[vsipl++] [patch] SAL dispatch for matrix and vector products

Thu Oct 27 13:28:59 UTC 2005

Don,

Don McCoy wrote:
> I am working on BLAS dispatch as well.  Patch to follow.  This one just 
> includes SAL.  Hopefully I've separated them well.
> 
> Two issues worth pointing out:
> 
>    1) The exec() function checks for row-major ordering because it calls 
> the newer SAL functions (mat_mul) that allow the column-stride to be 
> specified.   I believe the rows must be unit stride.  This is a little 
> less general than the older ones (mulx) which allow non-unit strides.  
> Recently, we heard back from Mercury that the older ones perform better 
> (at this time).  Given that the older ones handle non-unit strides and 
> are faster, should we revert to using those?  If Mercury changes in the 
> future, then we can follow.

Yes, we should revert to the old ones for now.

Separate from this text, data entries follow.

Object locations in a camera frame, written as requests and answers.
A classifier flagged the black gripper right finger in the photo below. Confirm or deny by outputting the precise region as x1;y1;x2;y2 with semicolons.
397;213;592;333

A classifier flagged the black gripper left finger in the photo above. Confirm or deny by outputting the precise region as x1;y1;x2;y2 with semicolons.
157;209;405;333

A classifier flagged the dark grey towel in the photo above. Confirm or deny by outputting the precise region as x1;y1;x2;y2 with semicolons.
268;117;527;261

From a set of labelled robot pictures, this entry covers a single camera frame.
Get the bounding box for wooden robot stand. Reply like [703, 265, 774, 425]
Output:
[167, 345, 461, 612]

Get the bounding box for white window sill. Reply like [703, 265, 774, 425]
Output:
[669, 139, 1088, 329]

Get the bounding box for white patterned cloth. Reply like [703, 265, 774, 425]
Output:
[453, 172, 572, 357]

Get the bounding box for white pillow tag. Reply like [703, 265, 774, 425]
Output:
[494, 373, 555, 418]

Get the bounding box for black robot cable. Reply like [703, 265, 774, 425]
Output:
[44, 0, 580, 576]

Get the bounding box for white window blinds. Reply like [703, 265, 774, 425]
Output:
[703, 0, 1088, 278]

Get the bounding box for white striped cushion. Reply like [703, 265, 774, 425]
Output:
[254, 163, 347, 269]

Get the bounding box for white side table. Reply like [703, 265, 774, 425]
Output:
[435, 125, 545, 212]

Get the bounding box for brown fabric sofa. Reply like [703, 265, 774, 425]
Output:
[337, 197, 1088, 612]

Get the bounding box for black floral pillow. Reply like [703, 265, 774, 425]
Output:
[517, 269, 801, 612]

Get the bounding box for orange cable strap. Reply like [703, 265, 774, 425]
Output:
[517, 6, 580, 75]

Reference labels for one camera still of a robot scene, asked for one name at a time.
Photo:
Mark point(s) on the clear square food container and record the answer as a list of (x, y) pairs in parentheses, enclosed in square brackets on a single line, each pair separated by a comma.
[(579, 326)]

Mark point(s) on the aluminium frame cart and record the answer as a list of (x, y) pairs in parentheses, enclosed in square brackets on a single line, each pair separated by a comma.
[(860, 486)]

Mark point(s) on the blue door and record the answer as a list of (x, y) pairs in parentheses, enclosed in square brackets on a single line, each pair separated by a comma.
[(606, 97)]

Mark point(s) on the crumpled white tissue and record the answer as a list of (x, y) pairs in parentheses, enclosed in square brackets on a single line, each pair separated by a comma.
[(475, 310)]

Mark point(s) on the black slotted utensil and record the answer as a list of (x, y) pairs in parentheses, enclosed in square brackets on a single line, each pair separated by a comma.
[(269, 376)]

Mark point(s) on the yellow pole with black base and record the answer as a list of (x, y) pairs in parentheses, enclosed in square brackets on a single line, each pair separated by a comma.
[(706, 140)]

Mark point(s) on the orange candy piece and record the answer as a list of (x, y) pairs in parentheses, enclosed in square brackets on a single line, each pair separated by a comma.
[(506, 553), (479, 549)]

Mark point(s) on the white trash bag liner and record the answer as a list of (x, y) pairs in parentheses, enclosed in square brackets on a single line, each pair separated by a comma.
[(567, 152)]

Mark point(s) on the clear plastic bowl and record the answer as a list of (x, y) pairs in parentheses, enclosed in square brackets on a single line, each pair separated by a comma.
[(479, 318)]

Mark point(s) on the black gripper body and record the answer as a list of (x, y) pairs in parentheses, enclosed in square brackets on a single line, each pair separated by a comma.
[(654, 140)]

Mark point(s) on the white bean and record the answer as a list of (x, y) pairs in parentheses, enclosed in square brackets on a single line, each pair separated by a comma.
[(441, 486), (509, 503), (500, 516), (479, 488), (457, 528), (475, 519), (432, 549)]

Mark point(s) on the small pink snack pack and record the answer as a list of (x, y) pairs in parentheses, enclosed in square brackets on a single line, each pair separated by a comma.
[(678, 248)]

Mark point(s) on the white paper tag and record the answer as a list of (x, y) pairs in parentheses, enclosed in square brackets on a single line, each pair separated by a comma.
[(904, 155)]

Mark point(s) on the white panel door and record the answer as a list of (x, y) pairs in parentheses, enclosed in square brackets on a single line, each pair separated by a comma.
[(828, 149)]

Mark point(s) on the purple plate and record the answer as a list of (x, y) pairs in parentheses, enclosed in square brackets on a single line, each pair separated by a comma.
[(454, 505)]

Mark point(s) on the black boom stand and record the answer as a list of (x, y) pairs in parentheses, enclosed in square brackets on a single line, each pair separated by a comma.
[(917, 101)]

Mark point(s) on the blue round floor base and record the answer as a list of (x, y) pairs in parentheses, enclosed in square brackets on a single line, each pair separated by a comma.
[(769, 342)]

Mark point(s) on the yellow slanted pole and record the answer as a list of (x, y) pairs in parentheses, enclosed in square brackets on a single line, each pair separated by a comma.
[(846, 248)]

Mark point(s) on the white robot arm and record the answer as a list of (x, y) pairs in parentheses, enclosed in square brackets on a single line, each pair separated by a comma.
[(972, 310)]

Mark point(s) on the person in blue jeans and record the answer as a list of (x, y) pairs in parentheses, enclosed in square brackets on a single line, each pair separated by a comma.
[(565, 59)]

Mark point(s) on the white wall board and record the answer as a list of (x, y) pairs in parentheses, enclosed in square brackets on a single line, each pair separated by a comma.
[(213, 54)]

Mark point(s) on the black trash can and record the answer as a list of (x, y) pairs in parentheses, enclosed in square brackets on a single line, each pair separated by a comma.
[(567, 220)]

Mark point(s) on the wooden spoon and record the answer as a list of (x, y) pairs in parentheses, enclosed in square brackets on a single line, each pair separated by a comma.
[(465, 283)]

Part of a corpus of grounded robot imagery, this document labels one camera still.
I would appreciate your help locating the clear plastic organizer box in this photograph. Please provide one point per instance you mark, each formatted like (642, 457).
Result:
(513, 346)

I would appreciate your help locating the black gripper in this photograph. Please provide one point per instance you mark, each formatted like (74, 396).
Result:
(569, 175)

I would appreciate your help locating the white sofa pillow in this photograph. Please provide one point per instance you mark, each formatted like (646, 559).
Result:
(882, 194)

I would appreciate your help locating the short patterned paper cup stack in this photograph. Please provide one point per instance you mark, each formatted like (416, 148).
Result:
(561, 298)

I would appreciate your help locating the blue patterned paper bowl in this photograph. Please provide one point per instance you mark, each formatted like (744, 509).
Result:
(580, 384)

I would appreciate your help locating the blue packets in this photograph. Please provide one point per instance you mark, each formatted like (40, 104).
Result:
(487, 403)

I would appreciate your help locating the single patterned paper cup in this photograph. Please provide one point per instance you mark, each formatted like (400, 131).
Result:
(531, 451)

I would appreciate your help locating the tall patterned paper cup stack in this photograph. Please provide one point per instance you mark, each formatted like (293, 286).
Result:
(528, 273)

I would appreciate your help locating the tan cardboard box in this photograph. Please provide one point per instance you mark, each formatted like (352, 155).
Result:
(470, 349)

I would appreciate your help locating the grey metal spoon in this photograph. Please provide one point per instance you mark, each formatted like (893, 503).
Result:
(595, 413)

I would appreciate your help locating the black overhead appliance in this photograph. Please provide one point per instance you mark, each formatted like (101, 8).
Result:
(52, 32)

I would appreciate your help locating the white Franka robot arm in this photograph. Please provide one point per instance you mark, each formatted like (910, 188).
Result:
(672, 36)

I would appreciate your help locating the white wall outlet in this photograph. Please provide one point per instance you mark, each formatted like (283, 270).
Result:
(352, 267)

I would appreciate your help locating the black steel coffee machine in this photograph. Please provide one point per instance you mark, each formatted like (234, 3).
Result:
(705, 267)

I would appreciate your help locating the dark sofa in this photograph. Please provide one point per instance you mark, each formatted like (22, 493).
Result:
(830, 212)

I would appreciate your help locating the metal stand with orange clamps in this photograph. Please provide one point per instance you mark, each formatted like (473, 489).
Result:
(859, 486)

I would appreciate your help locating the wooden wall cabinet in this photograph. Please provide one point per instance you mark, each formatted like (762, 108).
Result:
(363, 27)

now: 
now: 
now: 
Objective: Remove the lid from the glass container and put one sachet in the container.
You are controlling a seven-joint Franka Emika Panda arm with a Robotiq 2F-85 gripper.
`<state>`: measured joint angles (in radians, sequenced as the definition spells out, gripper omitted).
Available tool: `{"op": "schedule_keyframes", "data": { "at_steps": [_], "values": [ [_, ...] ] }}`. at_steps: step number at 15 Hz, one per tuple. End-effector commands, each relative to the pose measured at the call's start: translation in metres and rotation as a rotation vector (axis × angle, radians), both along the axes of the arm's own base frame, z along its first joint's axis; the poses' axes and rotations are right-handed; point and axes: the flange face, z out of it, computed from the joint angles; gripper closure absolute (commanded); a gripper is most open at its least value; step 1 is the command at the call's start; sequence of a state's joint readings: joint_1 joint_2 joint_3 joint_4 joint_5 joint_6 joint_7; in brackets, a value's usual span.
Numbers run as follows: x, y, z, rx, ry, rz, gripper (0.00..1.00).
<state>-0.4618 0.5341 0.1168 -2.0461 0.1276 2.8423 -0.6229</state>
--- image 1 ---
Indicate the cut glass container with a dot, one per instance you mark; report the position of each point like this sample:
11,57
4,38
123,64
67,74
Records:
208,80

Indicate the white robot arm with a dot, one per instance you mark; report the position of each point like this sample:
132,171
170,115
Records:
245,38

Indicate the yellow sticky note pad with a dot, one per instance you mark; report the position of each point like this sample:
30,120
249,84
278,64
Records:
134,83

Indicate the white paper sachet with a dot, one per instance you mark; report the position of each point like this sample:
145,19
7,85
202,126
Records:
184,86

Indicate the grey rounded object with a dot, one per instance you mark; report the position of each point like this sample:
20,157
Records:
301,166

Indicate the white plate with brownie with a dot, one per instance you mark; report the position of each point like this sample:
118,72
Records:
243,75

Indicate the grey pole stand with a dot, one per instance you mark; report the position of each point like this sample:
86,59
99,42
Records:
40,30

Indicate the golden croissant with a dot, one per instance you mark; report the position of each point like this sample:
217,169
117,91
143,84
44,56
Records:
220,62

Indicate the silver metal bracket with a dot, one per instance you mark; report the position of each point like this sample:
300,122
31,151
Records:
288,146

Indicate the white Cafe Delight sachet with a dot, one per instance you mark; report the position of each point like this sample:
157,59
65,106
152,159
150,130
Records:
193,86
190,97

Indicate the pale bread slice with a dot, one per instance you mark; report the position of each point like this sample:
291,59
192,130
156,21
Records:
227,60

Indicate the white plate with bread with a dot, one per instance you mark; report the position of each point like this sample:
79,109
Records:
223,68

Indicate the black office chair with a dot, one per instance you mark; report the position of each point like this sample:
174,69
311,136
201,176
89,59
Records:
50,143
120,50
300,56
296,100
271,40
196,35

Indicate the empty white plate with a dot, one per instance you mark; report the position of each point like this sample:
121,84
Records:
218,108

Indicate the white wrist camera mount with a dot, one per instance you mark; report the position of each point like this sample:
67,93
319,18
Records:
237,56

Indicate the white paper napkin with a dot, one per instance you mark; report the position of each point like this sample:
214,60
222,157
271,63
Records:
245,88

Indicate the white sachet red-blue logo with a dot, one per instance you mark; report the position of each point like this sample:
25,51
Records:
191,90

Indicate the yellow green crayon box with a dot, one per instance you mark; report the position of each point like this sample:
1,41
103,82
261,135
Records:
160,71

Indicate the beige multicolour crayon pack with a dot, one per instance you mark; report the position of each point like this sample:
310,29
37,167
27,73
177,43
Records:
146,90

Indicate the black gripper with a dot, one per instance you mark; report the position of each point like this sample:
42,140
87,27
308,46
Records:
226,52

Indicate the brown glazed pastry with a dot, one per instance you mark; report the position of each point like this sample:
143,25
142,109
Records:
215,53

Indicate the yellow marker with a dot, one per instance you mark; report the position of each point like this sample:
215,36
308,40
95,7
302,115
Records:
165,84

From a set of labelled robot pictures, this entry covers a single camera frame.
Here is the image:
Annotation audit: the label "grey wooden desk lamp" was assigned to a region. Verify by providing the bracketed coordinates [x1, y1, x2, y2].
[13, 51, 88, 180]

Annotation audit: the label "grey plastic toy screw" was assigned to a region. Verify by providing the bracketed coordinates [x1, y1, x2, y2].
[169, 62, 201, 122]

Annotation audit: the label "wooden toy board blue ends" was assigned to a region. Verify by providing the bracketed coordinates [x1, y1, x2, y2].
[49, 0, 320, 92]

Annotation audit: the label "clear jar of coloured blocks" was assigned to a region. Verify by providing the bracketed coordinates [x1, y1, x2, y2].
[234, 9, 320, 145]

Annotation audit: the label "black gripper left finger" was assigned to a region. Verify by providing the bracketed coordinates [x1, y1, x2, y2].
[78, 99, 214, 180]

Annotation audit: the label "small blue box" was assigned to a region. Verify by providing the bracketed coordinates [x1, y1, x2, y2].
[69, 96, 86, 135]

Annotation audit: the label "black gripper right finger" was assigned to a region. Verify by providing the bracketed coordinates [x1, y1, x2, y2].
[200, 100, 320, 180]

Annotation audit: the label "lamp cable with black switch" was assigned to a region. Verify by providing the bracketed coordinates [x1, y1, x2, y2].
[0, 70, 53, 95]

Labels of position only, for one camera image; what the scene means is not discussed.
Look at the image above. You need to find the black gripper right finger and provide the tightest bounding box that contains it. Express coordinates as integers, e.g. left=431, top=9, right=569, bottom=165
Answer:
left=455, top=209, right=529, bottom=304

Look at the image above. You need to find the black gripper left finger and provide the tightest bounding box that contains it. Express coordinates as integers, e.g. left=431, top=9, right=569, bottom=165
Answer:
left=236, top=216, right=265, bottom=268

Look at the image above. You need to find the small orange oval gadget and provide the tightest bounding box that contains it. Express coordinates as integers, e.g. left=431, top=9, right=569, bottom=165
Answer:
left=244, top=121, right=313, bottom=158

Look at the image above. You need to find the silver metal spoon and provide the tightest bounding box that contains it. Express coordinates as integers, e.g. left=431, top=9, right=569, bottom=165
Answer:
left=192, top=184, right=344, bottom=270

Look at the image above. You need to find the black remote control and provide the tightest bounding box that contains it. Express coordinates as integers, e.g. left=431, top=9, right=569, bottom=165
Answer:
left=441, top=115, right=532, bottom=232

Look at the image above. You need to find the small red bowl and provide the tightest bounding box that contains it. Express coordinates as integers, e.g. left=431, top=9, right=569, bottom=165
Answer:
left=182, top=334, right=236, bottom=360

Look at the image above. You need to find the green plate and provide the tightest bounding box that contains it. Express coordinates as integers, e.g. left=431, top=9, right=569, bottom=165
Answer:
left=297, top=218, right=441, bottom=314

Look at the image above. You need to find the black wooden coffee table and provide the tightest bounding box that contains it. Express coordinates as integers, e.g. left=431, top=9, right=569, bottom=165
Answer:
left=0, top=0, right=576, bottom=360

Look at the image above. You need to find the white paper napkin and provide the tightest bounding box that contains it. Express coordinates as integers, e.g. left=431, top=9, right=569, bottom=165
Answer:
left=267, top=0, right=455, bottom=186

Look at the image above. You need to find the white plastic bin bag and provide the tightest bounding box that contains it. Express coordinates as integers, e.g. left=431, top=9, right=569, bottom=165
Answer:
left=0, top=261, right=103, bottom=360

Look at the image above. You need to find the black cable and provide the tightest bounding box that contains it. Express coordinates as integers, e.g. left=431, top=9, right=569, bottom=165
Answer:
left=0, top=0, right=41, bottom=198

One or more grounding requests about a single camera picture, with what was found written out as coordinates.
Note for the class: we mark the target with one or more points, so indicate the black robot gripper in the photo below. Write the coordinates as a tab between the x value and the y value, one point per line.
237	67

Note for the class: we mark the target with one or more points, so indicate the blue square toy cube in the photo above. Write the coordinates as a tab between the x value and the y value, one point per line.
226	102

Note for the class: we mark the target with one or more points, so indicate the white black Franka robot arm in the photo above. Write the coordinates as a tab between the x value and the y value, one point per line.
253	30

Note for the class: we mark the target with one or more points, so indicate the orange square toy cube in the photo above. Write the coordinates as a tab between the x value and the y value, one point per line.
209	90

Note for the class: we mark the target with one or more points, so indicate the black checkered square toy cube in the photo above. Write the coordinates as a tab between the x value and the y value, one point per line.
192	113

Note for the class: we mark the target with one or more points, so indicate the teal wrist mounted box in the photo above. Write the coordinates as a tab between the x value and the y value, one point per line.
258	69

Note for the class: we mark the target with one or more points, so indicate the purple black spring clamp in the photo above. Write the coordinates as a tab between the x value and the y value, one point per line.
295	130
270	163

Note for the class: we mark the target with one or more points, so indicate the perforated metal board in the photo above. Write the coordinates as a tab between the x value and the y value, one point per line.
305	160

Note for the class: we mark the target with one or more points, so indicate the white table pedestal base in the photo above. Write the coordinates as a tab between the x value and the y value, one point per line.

Because the old and new functions have different dispatch requirements 
(for supported strides and mixing of dimension orderings), we should 
have separate evaluators for each (as opposed to trying to hide the 
different in sal::mmul).

We almost need a Venn diagram to represent the non-overlapping sets of 
functionality:

The old matrix-multiply
  - required all operands to have the same dimension-ordering
  - supported non-unit stride in the minor dimension
  - required the major dimension to be "dense".  I.e. the major dimension
    stride == minor dimenson size * minor dimension stride.
  - provided a special case for unit-stride minor dimension (so called
    "fast" versions)

The new matrix-multiply
  - supports mixing of dimension-ordering (via the transpose flags)
  - requires unit-stride in the minor dimensions
  - allows major dimensions to be non-dense, via the column stride.

> 
>    2) Split-complex products (other than vector-vector) are not handled 
> at this time.  Just a reminder that we were going to discuss how to 
> address this issue sometime.

We should be able to handle this by:

  - providing overloads of sal::mmul for std::pair<T*, T*>, and
  - checking that all the matrices have the same complex format in ct_valid.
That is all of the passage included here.